Exercise requirements: From the entries below, reproduce exactly the line containing "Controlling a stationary", the line containing "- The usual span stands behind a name", and every line in between, with nothing added.

Exercise data:
+-------+
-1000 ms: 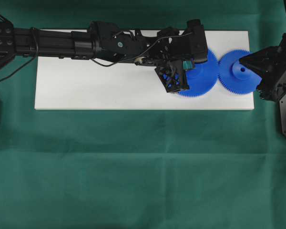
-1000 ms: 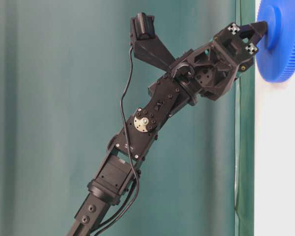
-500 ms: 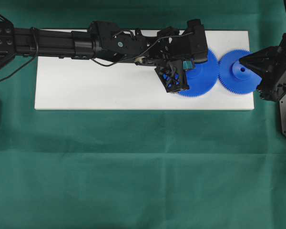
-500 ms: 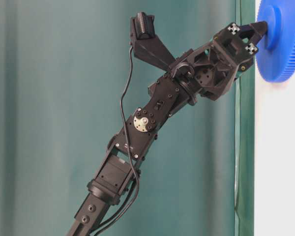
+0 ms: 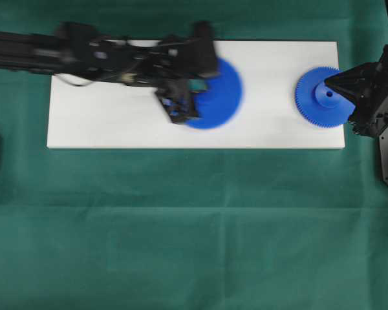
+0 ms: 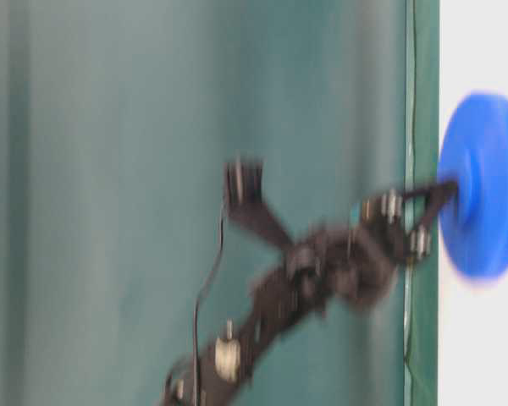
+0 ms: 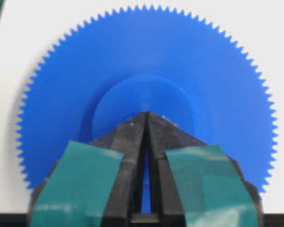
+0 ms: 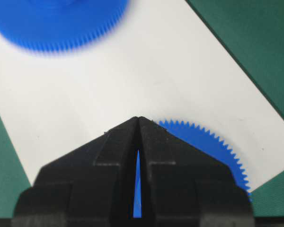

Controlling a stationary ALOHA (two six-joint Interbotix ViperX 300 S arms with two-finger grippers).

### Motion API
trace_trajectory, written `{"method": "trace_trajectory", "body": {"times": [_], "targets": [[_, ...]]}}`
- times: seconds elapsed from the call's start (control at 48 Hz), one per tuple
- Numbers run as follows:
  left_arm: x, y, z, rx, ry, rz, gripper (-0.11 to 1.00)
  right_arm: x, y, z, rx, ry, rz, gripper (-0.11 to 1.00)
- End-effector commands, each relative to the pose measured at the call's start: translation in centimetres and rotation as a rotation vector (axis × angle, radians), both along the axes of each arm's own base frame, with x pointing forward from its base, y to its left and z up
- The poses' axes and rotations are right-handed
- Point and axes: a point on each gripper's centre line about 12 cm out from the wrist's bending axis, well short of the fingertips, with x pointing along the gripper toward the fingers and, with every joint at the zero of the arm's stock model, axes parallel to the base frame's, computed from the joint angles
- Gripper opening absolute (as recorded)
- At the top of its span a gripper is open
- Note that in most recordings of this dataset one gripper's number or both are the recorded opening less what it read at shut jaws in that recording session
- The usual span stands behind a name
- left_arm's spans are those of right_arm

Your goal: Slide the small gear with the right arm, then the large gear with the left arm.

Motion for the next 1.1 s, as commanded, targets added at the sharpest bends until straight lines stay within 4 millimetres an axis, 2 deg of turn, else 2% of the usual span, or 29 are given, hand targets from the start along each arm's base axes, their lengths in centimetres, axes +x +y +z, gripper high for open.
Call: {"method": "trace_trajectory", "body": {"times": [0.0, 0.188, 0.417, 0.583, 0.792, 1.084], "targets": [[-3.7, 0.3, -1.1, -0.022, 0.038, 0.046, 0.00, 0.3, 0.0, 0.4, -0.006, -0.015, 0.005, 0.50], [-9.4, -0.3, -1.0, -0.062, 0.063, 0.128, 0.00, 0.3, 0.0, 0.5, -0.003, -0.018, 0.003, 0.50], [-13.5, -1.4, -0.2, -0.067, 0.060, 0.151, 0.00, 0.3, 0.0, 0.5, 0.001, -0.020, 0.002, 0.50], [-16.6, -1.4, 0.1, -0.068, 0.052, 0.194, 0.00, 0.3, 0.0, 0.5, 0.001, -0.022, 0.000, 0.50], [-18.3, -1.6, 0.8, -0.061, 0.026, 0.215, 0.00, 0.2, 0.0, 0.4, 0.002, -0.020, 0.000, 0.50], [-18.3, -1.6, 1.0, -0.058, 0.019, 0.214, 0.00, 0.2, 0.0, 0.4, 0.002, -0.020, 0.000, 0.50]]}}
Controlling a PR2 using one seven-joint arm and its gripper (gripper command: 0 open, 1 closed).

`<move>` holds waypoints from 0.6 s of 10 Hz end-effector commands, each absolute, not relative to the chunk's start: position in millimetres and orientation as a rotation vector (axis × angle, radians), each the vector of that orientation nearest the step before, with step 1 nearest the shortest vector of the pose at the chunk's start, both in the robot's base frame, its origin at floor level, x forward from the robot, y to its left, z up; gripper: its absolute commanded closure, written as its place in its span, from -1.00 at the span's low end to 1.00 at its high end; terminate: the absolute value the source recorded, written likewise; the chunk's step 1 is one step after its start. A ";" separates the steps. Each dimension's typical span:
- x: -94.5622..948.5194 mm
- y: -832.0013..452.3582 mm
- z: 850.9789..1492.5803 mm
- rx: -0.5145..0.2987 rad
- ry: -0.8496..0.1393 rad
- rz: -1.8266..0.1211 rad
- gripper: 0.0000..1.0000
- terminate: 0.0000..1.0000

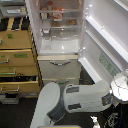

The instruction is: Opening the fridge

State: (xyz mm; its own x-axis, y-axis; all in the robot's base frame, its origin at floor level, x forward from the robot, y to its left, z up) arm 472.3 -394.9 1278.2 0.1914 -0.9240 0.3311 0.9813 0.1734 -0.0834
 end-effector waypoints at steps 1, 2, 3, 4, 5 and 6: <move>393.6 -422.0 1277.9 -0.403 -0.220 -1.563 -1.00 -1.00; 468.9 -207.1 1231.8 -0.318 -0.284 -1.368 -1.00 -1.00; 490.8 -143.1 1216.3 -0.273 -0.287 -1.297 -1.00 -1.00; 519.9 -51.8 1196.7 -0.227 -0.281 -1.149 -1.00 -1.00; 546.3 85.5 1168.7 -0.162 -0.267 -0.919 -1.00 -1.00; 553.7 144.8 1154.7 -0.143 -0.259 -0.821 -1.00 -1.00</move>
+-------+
Output of the task:
Controlling a stationary ALOHA (two six-joint Interbotix ViperX 300 S arms with two-finger grippers).

### Motion API
trace_trajectory, written `{"method": "trace_trajectory", "body": {"times": [_], "targets": [[_, ...]]}}`
- times: seconds elapsed from the call's start (control at 48 Hz), one per tuple
- Numbers run as follows:
  left_arm: x, y, z, rx, ry, rz, gripper (-0.11 to 1.00)
  right_arm: x, y, z, rx, ry, rz, gripper (-0.11 to 1.00)
- End-effector commands, each relative to the pose measured at the call's start: translation in centimetres and rotation as a rotation vector (axis × angle, radians), both along the axes of each arm's own base frame, with x pointing forward from its base, y to its left and z up
- The poses' axes and rotations are right-handed
- Point and axes: a point on each gripper's centre line about 12 cm out from the wrist's bending axis, well short of the fingertips, with x pointing along the gripper toward the fingers and, with every joint at the zero of the arm's stock model, axes parallel to the base frame's, computed from the joint angles
- Gripper opening absolute (as recorded)
- At the top of its span a gripper is open
- Note that in most recordings of this dataset one gripper's number or both are the recorded opening less what it read at shut jaws in that recording session
- The usual span stands behind a name

This is the complete answer to the exercise.